Jetzt geht es an die Bombensuche

Heilbronn  In zwei Monaten wird es auf dem Bundesgartenschaugelände ernst: Dann wird das 35 Hektar große Fruchtschuppenareal in Heilbronn systematisch nach Kampfmitteln aus dem Zweiten Weltkrieg abgesucht und von Altlasten wie Gewerbe- und Industrieschrott befreit.

Von Joachim Friedl

Jetzt geht es an die Bombensuche
Auf dem Fruchtschuppenareal in Heilbronn wurden rund 120 Bombentrichter registriert. In gut acht Wochen graben Spezialbagger das Gelände um. Foto: Guido Sawatzki

Rund 400.000 Kubikmeter Erde werden dabei bewegt, um die Fläche nördlich der geplanten Westrandstraße mit Ausnahme des ehemaligen Winterhafens komplett kampfmittelfrei zu machen.
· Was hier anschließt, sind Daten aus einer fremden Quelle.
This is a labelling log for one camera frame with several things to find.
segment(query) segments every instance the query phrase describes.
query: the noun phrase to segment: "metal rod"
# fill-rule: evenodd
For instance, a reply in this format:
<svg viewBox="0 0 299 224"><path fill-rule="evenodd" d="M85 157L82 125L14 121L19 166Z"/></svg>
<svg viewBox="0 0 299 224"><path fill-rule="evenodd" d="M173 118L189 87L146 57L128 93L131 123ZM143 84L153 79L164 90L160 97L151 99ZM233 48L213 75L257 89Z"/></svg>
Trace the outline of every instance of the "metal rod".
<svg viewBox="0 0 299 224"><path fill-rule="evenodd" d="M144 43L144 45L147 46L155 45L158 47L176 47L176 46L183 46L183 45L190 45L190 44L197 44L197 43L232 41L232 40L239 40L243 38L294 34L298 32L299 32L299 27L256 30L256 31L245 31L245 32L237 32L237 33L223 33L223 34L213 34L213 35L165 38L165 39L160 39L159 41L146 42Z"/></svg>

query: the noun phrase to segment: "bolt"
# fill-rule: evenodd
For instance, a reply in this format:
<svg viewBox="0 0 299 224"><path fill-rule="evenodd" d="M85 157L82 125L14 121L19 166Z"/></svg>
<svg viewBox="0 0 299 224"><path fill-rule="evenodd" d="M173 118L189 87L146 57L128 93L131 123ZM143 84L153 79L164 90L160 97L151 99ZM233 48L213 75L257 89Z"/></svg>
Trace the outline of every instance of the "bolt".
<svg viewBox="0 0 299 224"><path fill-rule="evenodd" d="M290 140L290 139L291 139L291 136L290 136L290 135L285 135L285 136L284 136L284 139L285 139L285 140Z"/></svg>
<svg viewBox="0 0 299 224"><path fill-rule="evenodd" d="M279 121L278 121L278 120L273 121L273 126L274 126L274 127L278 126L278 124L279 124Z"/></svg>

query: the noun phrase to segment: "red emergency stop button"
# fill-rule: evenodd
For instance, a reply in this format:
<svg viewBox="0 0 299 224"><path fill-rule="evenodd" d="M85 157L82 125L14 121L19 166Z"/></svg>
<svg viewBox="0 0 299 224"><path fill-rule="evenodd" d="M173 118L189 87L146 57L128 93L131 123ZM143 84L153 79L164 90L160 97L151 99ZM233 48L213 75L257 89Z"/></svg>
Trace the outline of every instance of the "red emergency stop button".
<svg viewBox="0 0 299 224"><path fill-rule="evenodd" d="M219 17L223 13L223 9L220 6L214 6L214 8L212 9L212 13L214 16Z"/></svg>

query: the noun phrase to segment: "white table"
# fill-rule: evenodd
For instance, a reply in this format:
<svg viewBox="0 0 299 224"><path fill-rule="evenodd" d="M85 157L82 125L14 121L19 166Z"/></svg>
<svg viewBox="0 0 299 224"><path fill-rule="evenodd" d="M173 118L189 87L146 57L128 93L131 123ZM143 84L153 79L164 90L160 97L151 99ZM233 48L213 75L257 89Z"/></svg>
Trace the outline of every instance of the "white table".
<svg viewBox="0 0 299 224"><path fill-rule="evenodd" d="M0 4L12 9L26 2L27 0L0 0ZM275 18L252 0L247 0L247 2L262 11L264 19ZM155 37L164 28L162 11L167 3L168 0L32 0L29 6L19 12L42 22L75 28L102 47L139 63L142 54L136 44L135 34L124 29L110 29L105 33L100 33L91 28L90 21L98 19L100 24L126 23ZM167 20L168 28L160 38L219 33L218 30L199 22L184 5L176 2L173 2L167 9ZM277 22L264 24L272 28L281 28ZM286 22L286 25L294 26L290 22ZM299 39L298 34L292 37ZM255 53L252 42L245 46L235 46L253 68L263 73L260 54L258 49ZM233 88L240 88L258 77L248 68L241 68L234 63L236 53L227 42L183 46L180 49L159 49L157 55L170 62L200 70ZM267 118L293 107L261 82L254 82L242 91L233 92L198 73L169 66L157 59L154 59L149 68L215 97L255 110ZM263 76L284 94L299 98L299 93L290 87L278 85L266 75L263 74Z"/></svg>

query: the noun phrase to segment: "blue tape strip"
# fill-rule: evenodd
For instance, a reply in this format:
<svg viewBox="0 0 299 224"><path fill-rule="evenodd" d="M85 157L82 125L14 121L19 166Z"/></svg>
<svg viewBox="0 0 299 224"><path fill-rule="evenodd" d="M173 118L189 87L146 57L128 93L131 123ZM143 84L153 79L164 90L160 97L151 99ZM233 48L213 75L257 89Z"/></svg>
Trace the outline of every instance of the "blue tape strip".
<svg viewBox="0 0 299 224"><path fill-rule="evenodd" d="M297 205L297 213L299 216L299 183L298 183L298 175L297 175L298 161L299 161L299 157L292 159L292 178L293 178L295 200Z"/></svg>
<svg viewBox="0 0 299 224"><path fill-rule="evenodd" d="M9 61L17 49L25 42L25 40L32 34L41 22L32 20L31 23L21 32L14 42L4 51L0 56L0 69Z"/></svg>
Die Kosten liegen in einem unteren zweistelligen Millionenbereich. Insgesamt hat die Buga GmbH für die Altlastenbeseitigung einen Etat von 20 Millionen Euro.

Vermutet werden nicht detonierten Kampfmittel wie Patronen, Granaten und Bomben in einer Tiefe von vier bis sechs Metern. Die Spezialbagger, die auf dem Fruchtschuppenareal arbeiten, sind unten gepanzert und mit Panzerglas ausgestattet.